### [TASK STATEMENT]
Scan the entries below and report only how many lines contain "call".

### [DATASET EXTRACT]
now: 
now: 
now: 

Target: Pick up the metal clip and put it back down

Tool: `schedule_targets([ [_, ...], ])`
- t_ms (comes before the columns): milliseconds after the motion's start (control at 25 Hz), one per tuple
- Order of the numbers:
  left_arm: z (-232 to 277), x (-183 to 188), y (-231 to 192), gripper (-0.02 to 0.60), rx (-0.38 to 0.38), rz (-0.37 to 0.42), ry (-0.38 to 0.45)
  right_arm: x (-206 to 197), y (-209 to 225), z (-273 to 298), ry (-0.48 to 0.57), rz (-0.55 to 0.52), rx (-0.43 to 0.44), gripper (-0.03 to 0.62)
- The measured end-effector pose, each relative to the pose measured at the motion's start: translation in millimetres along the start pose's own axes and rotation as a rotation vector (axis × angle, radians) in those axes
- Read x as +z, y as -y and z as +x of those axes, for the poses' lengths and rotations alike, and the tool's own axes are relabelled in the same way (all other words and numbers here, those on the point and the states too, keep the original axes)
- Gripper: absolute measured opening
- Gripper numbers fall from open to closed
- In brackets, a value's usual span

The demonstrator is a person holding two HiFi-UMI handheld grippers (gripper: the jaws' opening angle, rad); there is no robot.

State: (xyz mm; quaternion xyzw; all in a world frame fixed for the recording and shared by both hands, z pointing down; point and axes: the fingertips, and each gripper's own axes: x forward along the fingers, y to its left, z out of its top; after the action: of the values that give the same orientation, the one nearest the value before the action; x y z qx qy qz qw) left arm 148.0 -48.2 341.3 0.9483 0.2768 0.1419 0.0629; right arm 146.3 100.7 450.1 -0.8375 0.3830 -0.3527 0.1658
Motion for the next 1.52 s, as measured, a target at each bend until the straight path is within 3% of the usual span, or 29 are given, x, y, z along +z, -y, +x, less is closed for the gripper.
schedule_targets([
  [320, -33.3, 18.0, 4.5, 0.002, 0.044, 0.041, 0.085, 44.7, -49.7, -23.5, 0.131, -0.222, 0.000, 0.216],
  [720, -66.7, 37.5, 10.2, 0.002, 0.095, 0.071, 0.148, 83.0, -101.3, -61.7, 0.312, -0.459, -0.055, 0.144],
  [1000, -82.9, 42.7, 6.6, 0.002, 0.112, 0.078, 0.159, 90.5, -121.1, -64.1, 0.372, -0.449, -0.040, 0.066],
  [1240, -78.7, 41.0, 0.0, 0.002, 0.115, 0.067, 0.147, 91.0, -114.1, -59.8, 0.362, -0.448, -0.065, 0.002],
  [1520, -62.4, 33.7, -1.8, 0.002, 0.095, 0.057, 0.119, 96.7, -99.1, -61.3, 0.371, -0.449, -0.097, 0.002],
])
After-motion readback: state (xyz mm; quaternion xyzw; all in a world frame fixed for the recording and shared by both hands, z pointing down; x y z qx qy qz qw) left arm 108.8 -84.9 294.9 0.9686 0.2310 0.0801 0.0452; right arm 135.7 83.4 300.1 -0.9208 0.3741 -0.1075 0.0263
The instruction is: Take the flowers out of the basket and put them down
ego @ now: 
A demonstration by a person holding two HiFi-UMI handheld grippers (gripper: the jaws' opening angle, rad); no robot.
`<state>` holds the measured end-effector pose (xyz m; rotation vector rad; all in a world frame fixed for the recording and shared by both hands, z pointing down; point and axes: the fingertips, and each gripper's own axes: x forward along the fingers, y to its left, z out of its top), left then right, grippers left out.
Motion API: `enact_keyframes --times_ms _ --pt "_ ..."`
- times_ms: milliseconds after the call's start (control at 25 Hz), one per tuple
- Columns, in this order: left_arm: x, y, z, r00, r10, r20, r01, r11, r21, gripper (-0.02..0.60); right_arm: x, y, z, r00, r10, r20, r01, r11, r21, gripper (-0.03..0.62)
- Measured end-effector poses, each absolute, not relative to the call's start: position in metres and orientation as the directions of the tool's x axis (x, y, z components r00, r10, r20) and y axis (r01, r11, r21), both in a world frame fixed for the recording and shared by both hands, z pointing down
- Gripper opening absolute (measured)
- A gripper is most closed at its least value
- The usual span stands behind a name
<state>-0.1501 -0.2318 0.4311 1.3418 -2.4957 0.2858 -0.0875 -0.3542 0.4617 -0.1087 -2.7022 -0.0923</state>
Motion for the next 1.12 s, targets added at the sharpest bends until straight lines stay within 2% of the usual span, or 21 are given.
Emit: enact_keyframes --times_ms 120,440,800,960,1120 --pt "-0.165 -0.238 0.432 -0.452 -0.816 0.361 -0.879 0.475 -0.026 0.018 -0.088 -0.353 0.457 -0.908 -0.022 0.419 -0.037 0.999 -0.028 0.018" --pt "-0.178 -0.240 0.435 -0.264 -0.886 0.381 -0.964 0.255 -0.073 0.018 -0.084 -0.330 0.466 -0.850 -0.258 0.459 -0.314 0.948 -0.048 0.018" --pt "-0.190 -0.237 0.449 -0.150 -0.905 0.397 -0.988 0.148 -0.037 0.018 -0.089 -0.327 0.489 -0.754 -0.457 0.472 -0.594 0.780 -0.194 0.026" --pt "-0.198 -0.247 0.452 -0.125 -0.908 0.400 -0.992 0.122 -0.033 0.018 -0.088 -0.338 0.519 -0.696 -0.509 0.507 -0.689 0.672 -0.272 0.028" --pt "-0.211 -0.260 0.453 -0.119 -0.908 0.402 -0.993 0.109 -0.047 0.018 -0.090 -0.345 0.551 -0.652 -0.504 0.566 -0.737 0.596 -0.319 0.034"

### [COMPLETED EXERCISE]
2